### Problem to solve
Copy each line of the material below that includes the string "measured".

### Recorded information
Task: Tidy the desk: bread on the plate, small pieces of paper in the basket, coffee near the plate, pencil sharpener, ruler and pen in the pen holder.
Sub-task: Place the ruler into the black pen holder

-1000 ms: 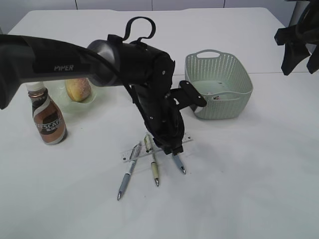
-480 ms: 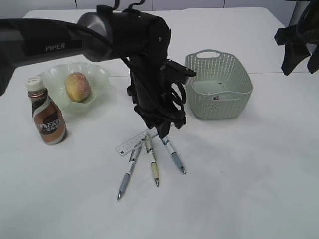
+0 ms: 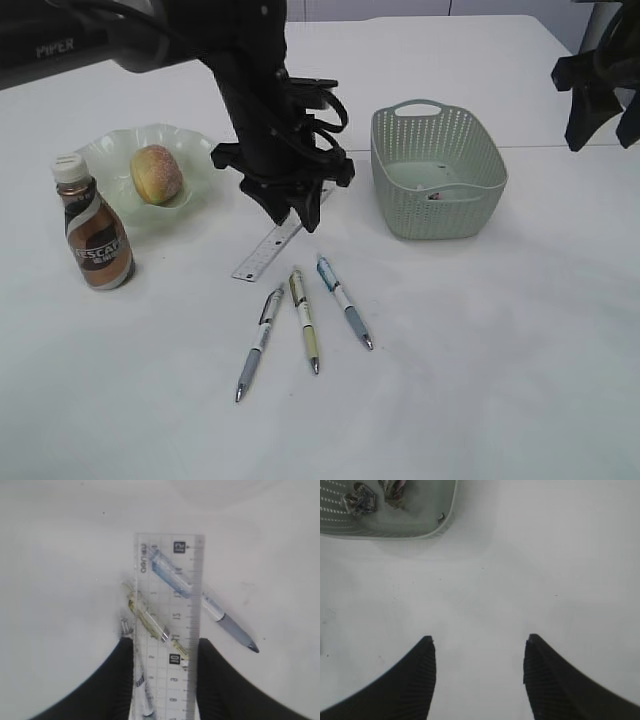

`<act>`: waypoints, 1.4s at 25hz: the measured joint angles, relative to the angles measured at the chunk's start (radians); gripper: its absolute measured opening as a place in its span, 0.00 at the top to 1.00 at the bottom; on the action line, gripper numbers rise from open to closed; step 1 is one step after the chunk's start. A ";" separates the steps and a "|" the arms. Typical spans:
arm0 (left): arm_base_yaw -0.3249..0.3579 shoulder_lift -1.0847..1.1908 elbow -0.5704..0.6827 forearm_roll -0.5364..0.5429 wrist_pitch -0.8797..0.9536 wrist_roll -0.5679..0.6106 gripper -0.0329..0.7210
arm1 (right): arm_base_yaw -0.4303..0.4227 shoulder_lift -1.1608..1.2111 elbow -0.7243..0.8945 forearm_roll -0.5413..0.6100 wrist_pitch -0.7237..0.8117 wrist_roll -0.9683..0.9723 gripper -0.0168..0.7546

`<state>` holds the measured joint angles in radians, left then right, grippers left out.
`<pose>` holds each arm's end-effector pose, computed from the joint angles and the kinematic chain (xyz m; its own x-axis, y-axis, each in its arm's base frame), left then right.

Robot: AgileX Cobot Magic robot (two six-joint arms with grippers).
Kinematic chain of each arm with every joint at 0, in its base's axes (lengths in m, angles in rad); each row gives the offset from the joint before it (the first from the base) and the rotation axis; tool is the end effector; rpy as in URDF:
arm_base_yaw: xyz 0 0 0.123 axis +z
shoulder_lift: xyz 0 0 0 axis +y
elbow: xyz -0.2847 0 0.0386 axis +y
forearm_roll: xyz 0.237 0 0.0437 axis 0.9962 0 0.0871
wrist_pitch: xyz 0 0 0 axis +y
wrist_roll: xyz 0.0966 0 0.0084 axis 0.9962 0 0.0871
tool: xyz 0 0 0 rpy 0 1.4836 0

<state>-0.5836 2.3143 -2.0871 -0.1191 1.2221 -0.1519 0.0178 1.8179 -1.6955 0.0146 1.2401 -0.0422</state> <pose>0.3963 -0.2746 0.2014 -0.9095 0.3724 -0.1846 0.4003 0.9045 -0.1473 0.3757 0.0080 0.3113 -0.9550 -0.0545 -0.2915 -0.0576 0.9983 0.0023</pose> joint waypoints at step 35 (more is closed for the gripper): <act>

### Result for this exercise
`<act>`: waypoints, 1.4s at 25hz: the measured joint angles, relative to the angles measured at the chunk's start (radians); gripper: its absolute measured opening as a place in its span, 0.00 at the top to 1.00 at the bottom; on the action line, gripper numbers rise from open to closed; step 1 is one step after the chunk's start. A ";" separates the steps and a "|" the arms. Typical spans:
`<state>` holds the measured joint angles in radians, left then right, grippers left out.

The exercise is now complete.